▸ TASK GOAL: Reproduce the data exactly as given, except for any images.

▸ DATA SHOWN:
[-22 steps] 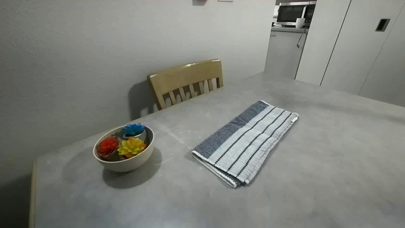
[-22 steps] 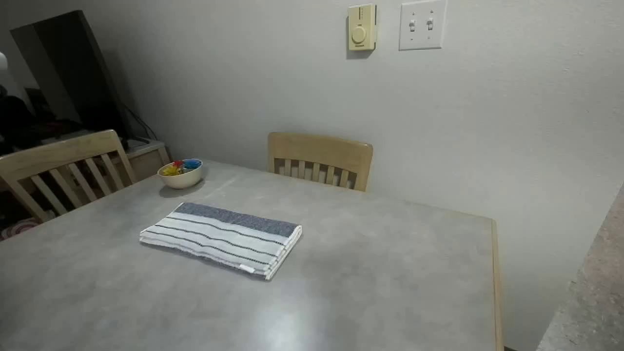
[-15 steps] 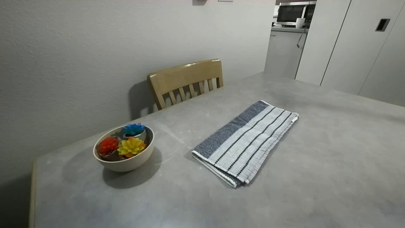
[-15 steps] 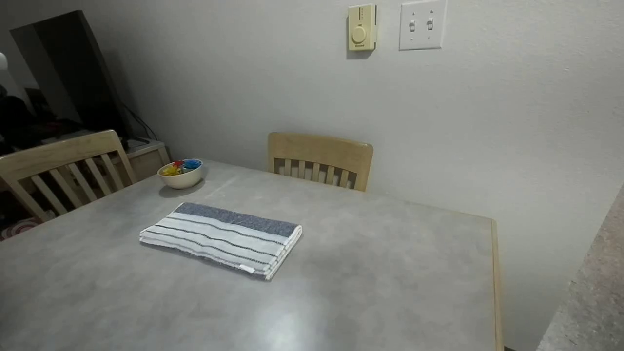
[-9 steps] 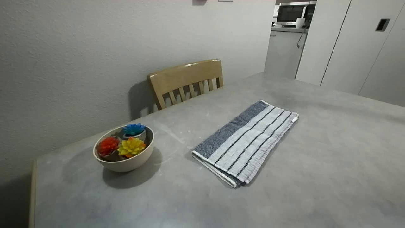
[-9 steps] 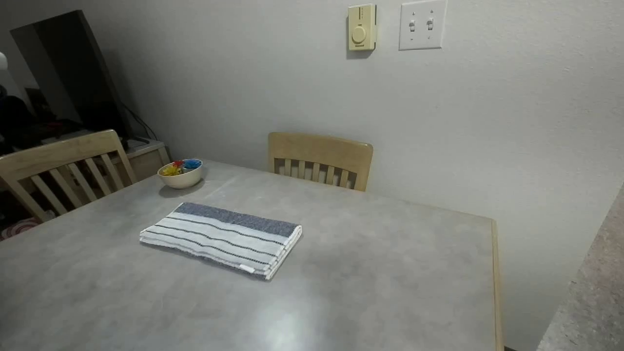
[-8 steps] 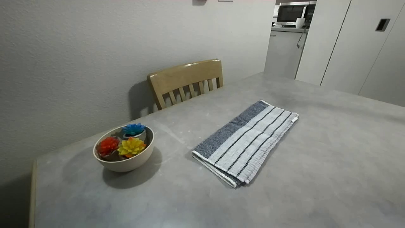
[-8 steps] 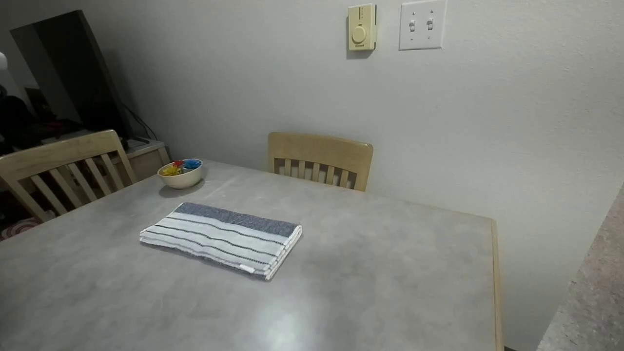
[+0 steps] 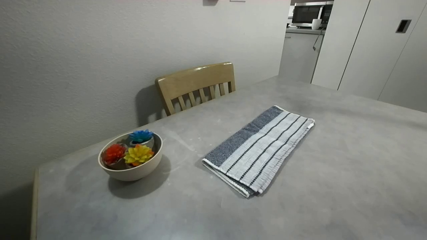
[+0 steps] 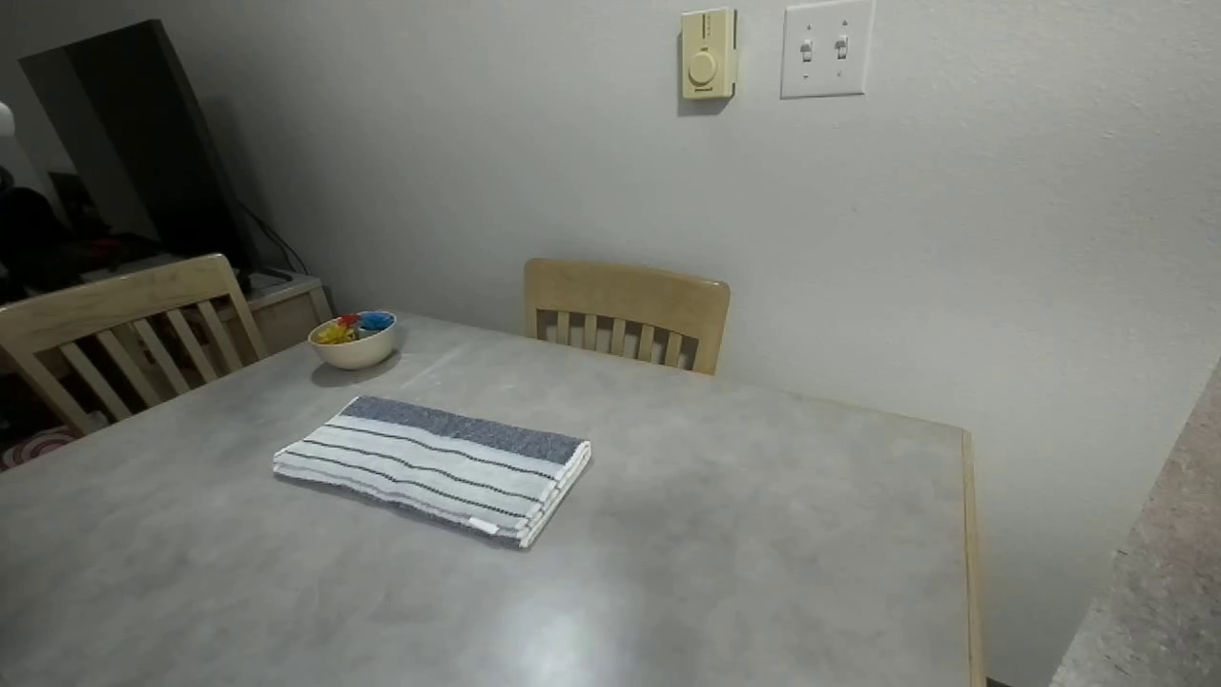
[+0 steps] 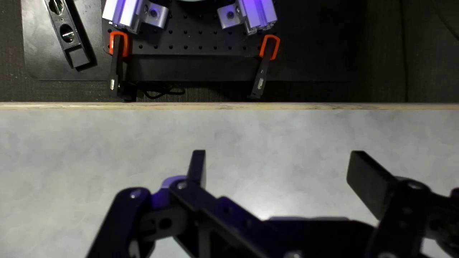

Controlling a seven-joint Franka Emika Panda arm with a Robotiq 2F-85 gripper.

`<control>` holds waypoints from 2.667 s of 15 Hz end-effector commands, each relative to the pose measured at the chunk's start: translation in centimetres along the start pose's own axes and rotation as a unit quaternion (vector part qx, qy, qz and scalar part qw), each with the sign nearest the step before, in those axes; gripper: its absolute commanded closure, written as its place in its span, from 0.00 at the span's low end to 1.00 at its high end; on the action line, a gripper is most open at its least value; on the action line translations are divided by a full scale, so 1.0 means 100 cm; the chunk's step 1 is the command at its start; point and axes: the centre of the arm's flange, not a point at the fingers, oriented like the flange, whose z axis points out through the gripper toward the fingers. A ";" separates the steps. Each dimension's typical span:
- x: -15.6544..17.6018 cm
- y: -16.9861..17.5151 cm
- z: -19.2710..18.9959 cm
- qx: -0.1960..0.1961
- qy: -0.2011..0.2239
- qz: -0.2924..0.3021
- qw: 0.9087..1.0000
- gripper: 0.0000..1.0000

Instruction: Fold the towel

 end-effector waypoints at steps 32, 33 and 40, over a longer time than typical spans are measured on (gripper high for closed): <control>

▸ SOLUTION:
[-22 steps] 
[-22 steps] 
[-15 steps] 
[-15 steps] 
[-9 steps] 
[-9 steps] 
[-8 steps] 
[-8 steps] 
[+0 steps] 
[+0 steps] 
[+0 steps] 

Controlling a seven-joint Franka Emika Panda arm with a Robotiq 2F-85 gripper.

`<control>` holds waypoints from 2.667 s of 15 Hz end-effector commands, each relative to the pose measured at the chunk's start: translation in centimetres along the start pose's own axes and rotation as a unit quaternion (vector part qx, qy, qz and scalar part qw), each with the sign nearest the step before, in those axes; gripper: its absolute commanded closure, written as its place in its span, from 0.00 at the span's low end to 1.00 at its high end; on the action line, a gripper is most open at its least value; on the action line translations are divided by a full scale, so 1.0 means 100 cm; the chunk's step 1 is the command at its start; point and axes: the centre of the arm's flange, not a point at the fingers, oriented like the flange, whose z axis points out through the gripper toward the fingers. A ";" separates the steps. Each dimension's typical span:
- x: -15.6544..17.6018 cm
- y: -16.9861..17.5151 cm
- z: -19.2710..18.9959 cm
- qx: -0.1960..0.1961
- qy: -0.2011..0.2239
- qz: -0.2924..0.3021
- qw: 0.9087..1.0000
- gripper: 0.0000..1.0000

Instruction: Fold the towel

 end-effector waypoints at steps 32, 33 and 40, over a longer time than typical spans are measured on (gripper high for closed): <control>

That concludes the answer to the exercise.